Go through the records and report each line holding the string "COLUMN".
___ Dataset entries ___
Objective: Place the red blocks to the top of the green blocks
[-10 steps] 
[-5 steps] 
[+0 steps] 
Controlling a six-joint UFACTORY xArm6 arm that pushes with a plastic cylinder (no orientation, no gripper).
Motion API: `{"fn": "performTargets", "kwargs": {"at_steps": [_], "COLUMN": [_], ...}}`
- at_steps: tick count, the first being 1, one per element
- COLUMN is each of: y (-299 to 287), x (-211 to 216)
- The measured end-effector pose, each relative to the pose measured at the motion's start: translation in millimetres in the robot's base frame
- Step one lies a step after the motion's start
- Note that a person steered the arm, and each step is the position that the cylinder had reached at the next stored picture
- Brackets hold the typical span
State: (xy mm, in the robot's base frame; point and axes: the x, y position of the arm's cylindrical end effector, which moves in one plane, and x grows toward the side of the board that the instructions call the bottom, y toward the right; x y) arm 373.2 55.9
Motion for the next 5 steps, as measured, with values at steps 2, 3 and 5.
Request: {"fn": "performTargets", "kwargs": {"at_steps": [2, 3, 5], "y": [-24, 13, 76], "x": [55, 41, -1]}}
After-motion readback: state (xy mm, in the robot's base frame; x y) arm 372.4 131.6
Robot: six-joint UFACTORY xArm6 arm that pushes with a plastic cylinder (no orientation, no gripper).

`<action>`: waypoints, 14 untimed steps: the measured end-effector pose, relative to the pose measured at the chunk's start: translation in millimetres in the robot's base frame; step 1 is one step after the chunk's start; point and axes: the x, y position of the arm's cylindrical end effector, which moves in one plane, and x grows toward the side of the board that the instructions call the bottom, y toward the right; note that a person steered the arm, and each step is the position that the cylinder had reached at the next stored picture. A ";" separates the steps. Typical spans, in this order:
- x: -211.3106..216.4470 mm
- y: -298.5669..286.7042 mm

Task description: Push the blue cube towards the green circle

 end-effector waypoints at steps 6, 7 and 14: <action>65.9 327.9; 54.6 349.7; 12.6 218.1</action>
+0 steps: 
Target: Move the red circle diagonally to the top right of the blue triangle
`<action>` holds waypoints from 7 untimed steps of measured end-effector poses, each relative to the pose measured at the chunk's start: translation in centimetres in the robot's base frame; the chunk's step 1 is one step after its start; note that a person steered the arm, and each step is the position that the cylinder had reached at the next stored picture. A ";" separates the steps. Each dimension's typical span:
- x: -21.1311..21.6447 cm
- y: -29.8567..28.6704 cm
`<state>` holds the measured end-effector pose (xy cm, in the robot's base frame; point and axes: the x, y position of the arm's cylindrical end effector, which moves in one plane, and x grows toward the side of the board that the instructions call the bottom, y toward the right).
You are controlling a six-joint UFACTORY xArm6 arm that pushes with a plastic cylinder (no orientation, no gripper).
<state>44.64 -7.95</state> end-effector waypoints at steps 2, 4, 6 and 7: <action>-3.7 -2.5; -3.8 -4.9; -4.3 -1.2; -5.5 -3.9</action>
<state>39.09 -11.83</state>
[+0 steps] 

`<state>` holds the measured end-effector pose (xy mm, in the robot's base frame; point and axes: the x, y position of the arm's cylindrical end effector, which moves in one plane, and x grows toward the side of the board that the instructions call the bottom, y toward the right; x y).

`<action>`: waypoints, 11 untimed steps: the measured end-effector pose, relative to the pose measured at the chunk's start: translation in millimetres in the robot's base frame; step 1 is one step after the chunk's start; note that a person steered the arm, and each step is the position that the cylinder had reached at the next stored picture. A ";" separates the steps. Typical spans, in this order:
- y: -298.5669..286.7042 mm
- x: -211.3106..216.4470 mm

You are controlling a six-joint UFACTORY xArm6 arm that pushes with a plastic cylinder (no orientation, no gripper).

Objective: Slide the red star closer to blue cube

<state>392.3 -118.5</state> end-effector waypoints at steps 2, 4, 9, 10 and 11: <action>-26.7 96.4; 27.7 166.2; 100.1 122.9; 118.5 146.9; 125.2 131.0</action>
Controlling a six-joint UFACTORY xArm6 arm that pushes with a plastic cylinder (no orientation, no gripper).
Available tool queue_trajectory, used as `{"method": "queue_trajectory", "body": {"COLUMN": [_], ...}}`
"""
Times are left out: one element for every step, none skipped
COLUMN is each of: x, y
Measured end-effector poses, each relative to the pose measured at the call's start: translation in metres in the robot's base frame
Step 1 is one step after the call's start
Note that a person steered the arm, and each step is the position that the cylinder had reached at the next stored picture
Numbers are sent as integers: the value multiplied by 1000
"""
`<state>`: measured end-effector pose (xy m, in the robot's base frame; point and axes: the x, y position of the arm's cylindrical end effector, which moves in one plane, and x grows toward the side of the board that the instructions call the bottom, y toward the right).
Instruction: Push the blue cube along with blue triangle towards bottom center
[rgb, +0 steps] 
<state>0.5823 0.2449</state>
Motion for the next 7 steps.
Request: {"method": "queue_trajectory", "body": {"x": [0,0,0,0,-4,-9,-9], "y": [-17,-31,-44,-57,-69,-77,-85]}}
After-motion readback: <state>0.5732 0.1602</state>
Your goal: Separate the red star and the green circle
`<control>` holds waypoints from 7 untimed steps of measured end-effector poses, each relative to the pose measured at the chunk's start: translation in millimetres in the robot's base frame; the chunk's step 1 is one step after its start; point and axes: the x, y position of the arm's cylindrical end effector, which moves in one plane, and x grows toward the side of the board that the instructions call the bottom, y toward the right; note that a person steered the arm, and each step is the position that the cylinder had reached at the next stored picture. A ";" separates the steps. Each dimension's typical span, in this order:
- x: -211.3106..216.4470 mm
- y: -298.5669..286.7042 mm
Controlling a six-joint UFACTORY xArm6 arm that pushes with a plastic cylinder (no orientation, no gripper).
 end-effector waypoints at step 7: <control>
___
Solution to this task:
Motion API: `{"fn": "performTargets", "kwargs": {"at_steps": [_], "COLUMN": [_], ...}}`
- COLUMN is each of: y (-299 to 287), x (-211 to 216)
Available tool queue_trajectory, used as `{"method": "queue_trajectory", "body": {"COLUMN": [_], ...}}`
COLUMN is each of: x, y

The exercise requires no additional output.